In Bledisloe I and IV, the Wallabies effectively shut down the All Blacks’ attack with some rushed defence, particularly in the midfield from Matt To’omua and Hunter Paisami, but they weren’t locked into that practice exclusively.

As Taylor says though, it’s an evolving practice.

“It’s little things like we talk about getting our bodies in front,” Taylor tells RUGBY.com.au.

“When we first got here, when we’re playing a touch game, a guy would touch and let the guy run four metres away and I’m saying, ‘that’s not good for your mindset defensively. When you touch someone I want you to get your body in front and you hold onto them for a second or two even though you’re not tackling them’, so little things just in the mindset just trying to get the shift in that.

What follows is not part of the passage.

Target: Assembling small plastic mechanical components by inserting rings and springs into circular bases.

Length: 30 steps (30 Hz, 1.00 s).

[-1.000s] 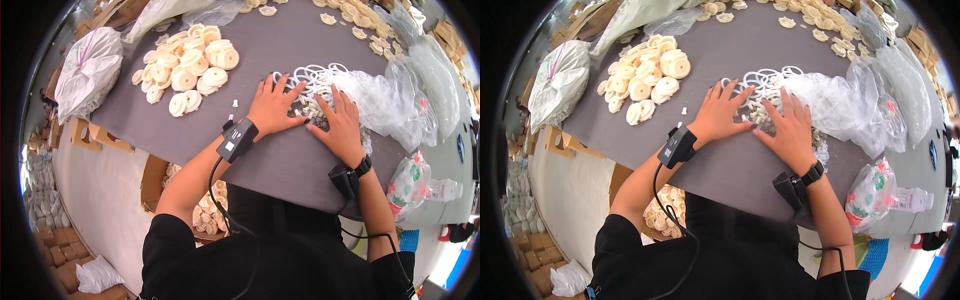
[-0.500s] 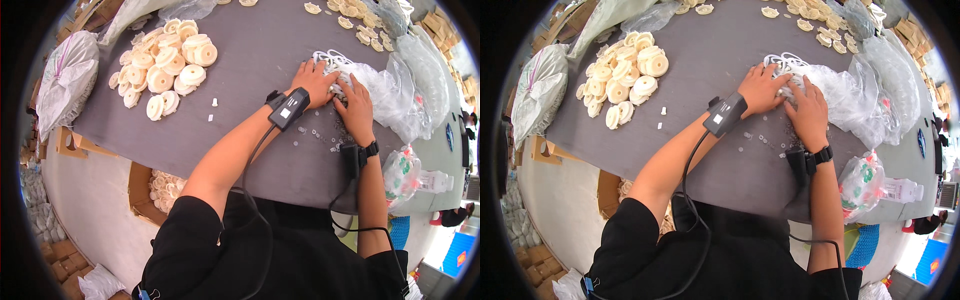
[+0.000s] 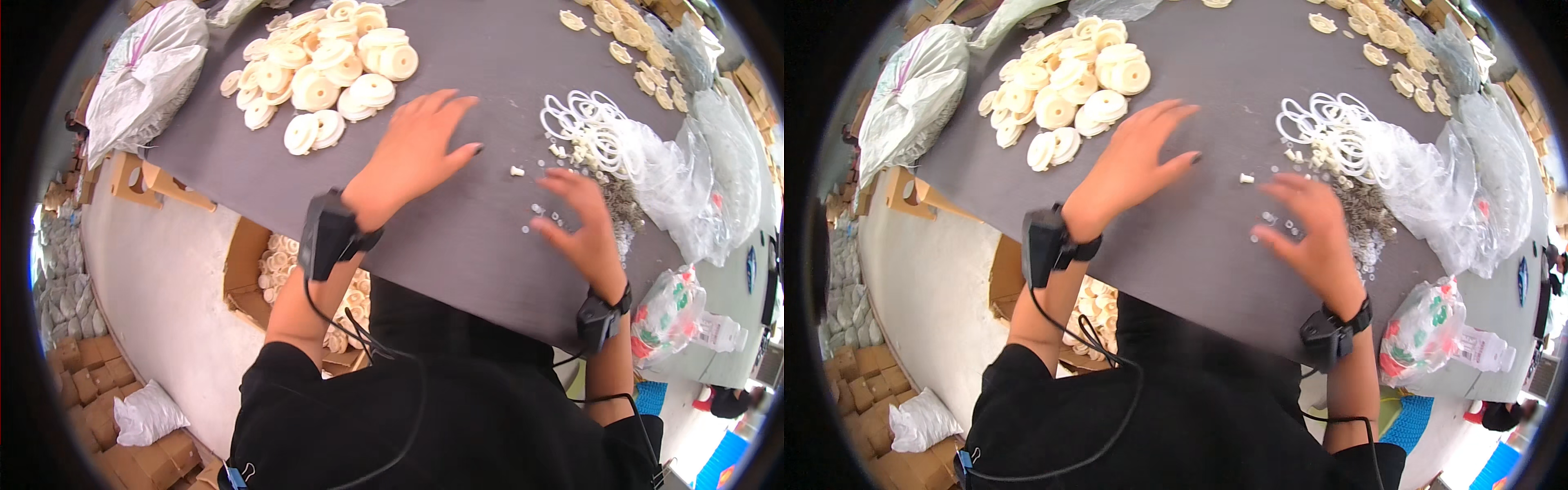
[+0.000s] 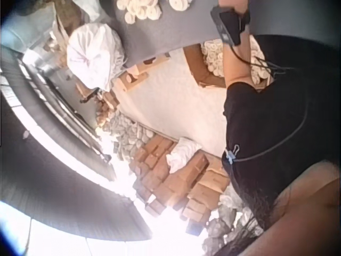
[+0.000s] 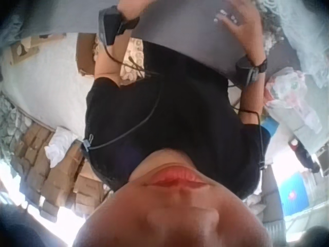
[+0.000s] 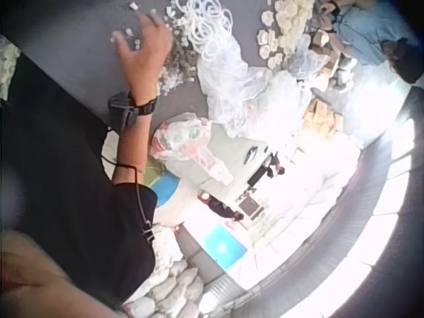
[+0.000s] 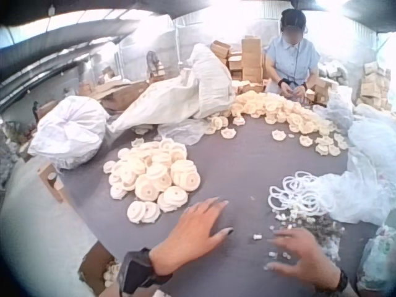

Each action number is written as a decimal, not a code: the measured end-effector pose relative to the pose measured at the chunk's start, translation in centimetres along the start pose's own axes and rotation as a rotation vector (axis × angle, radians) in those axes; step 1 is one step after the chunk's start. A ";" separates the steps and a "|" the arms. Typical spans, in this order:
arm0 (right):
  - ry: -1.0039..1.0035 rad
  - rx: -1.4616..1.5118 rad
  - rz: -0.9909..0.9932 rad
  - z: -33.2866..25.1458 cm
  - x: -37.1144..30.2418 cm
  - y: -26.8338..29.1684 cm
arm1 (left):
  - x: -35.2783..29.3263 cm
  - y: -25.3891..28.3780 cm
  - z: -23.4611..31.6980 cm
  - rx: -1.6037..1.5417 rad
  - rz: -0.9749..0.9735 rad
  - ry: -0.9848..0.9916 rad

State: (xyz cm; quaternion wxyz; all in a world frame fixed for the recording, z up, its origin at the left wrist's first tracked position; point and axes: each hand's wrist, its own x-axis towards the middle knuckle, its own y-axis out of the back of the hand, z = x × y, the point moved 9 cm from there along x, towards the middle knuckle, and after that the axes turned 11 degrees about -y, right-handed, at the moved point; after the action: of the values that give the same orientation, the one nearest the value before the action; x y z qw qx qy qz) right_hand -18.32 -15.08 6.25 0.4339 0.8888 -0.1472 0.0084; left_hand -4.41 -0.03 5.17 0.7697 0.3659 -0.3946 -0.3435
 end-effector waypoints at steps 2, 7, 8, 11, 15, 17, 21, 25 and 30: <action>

“I think we’ve tried to get a shift in terms of our linespeed, which I believe we’ve made shifts in but we’re still not where we want to be or where we need to be.

“In terms of our dual contacts or double tackles we’ve worked hard on that and, again, I think we’ve had some good times but we’ve also had some poor times.”

It’s early stages under the Wallabies’ new minister of defence, but under Taylor the Wallabies are going to get someone who continues to push the value of turning defence into attack.